*** Given information Section Begins ***
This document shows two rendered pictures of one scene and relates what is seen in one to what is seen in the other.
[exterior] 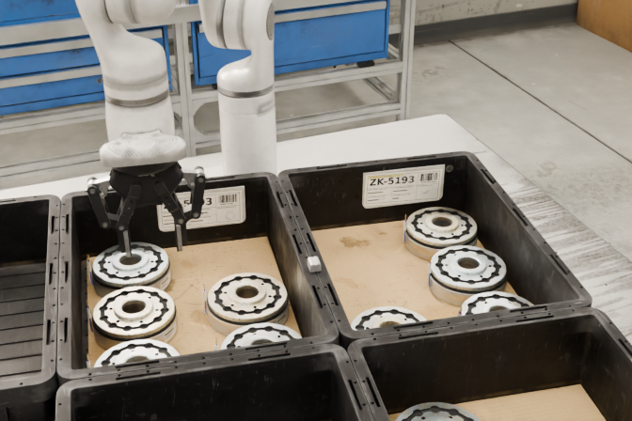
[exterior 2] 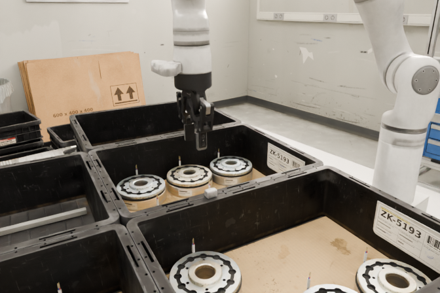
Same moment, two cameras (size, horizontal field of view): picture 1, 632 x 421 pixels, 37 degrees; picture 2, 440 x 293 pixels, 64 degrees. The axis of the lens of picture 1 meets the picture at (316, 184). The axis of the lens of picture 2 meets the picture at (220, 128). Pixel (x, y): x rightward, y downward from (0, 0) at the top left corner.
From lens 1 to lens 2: 1.01 m
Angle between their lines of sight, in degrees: 67
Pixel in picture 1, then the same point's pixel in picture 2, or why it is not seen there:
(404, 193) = (409, 243)
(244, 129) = (382, 152)
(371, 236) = (359, 254)
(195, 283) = not seen: hidden behind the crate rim
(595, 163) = not seen: outside the picture
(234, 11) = (395, 64)
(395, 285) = (298, 280)
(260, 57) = (400, 102)
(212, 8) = (380, 58)
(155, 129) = (179, 61)
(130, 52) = (178, 12)
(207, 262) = not seen: hidden behind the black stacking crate
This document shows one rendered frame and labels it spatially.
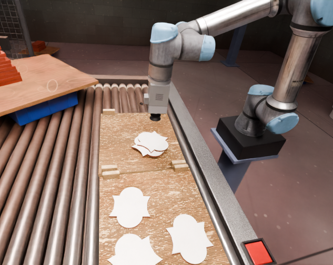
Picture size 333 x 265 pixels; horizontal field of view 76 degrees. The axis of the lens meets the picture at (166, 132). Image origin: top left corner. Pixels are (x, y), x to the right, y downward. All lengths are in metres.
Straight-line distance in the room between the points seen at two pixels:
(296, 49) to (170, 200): 0.65
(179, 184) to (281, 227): 1.43
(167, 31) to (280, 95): 0.50
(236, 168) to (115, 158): 0.68
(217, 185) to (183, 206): 0.19
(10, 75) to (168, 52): 0.84
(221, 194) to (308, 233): 1.46
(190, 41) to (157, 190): 0.50
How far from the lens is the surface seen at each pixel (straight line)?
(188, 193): 0.80
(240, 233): 0.80
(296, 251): 2.09
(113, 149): 0.92
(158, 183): 0.81
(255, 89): 1.04
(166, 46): 0.65
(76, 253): 0.72
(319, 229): 2.33
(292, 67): 0.87
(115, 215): 0.72
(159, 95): 0.70
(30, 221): 0.81
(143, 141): 0.93
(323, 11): 0.80
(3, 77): 1.26
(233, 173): 1.28
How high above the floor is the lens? 1.56
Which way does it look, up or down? 37 degrees down
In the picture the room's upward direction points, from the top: 9 degrees clockwise
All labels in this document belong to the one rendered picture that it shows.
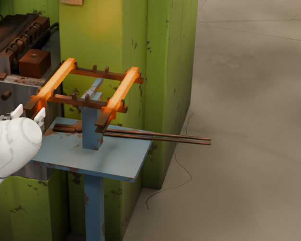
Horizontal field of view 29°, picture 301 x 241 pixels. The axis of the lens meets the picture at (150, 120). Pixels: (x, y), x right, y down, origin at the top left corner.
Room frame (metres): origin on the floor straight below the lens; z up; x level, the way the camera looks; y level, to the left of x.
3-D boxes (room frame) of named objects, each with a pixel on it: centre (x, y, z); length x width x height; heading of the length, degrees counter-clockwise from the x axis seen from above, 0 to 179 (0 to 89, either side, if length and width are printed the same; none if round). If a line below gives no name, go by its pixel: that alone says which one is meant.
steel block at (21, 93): (2.22, 0.55, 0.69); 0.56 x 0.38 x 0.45; 168
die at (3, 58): (2.23, 0.60, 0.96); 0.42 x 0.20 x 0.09; 168
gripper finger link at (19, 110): (1.55, 0.42, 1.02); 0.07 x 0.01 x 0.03; 167
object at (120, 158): (1.77, 0.21, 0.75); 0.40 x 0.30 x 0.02; 77
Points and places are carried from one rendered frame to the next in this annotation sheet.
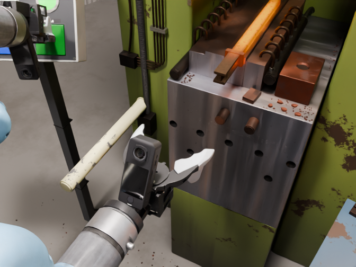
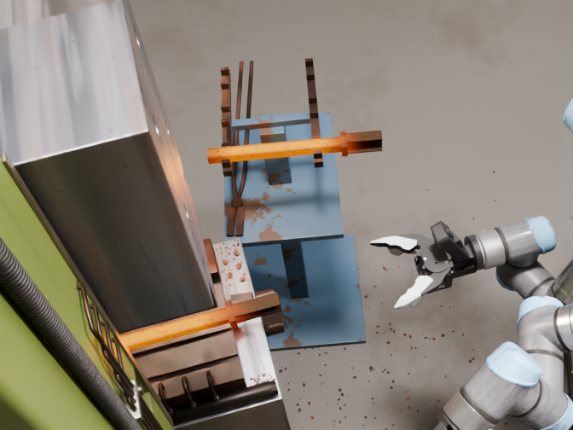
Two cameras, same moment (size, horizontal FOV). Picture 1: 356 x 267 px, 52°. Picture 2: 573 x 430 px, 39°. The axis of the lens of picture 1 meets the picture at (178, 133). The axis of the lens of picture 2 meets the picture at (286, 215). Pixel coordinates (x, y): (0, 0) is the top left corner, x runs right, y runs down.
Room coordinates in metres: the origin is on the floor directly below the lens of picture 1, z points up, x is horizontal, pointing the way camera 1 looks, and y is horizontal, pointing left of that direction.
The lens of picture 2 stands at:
*** Given information Section Ends ***
Aim of the exercise:
When copying the records, reproduce every entry exactly and omit all pictures.

Output below:
This document shows two rendered pictures of one scene and relates what is seen in one to what is seen in the other.
[exterior] 
[exterior 2] 
Same moment, two cameras (size, horizontal field of view): picture 1, 632 x 421 pixels, 37 degrees; picture 2, 440 x 293 pixels, 64 degrees. The axis of the lens of picture 1 meets the picture at (316, 184). The axis of the lens of picture 2 meets the picture at (220, 128). Pixel (x, y): x rightward, y downward from (0, 0) at the top left corner.
From lens 1 to lens 2: 1.01 m
Angle between their lines of sight, in degrees: 67
Pixel in picture 1, then the same point's pixel in picture 2, or why it is not seen there:
(404, 193) = (409, 243)
(244, 129) = (382, 152)
(371, 236) = (359, 254)
(195, 283) = not seen: hidden behind the crate rim
(595, 163) = not seen: outside the picture
(234, 11) = (395, 64)
(395, 285) = (298, 280)
(260, 57) = (400, 102)
(212, 8) = (380, 58)
(155, 129) = (179, 61)
(130, 52) = (178, 12)
(207, 262) = not seen: hidden behind the black stacking crate
This document shows one rendered frame and labels it spatially.
Picture size 333 x 265 pixels; horizontal field of view 76 degrees. The axis of the lens meets the picture at (166, 132). Image origin: top left corner. Pixels are (x, y), x to the right, y downward. All lengths are in metres.
Straight-line distance in the room between the points seen at two pixels:
(296, 49) to (170, 200): 0.65
(179, 184) to (281, 227): 1.43
(167, 31) to (280, 95): 0.50
(236, 168) to (115, 158): 0.68
(217, 185) to (183, 206): 0.19
(10, 75) to (168, 52): 0.84
(221, 194) to (308, 233): 1.46
(190, 41) to (157, 190): 0.50
How far from the lens is the surface seen at each pixel (straight line)?
(188, 193): 0.80
(240, 233): 0.80
(296, 251): 2.09
(113, 149): 0.92
(158, 183): 0.81
(255, 89): 1.04
(166, 46): 0.65
(76, 253): 0.72
(319, 229): 2.33
(292, 67): 0.87
(115, 215): 0.72
(159, 95): 0.70
(30, 221): 0.81
(143, 141): 0.93
(323, 11): 0.80
(3, 77): 1.26
(233, 173): 1.28
How high above the floor is the lens? 1.56
Which way does it look, up or down? 37 degrees down
In the picture the room's upward direction points, from the top: 9 degrees clockwise
All labels in this document belong to the one rendered picture that it shows.
Horizontal field of view 29°, picture 301 x 241 pixels. The axis of the lens meets the picture at (150, 120). Pixels: (x, y), x right, y down, origin at the top left corner.
Room frame (metres): origin on the floor straight below the lens; z up; x level, the way the camera looks; y level, to the left of x.
3-D boxes (room frame) of named objects, each with a pixel on it: centre (x, y, z); length x width x height; heading of the length, degrees counter-clockwise from the x axis seen from above, 0 to 179 (0 to 89, either side, if length and width are printed the same; none if round). If a line below gives no name, go by its pixel: that alone says which one is meant.
steel block at (21, 93): (2.22, 0.55, 0.69); 0.56 x 0.38 x 0.45; 168
die at (3, 58): (2.23, 0.60, 0.96); 0.42 x 0.20 x 0.09; 168
gripper finger link at (19, 110): (1.55, 0.42, 1.02); 0.07 x 0.01 x 0.03; 167
object at (120, 158): (1.77, 0.21, 0.75); 0.40 x 0.30 x 0.02; 77
Points and places are carried from one rendered frame to the next in this annotation sheet.
Two cameras, same moment (size, horizontal FOV). Picture 1: 356 x 267 px, 52°. Picture 2: 573 x 430 px, 39°. The axis of the lens of picture 1 meets the picture at (178, 133). The axis of the lens of picture 2 meets the picture at (286, 215). Pixel coordinates (x, y): (0, 0) is the top left corner, x runs right, y runs down.
Room coordinates in metres: the origin is on the floor directly below the lens of picture 1, z points up, x is horizontal, pointing the way camera 1 looks, and y is horizontal, pointing left of that direction.
The lens of picture 2 stands at:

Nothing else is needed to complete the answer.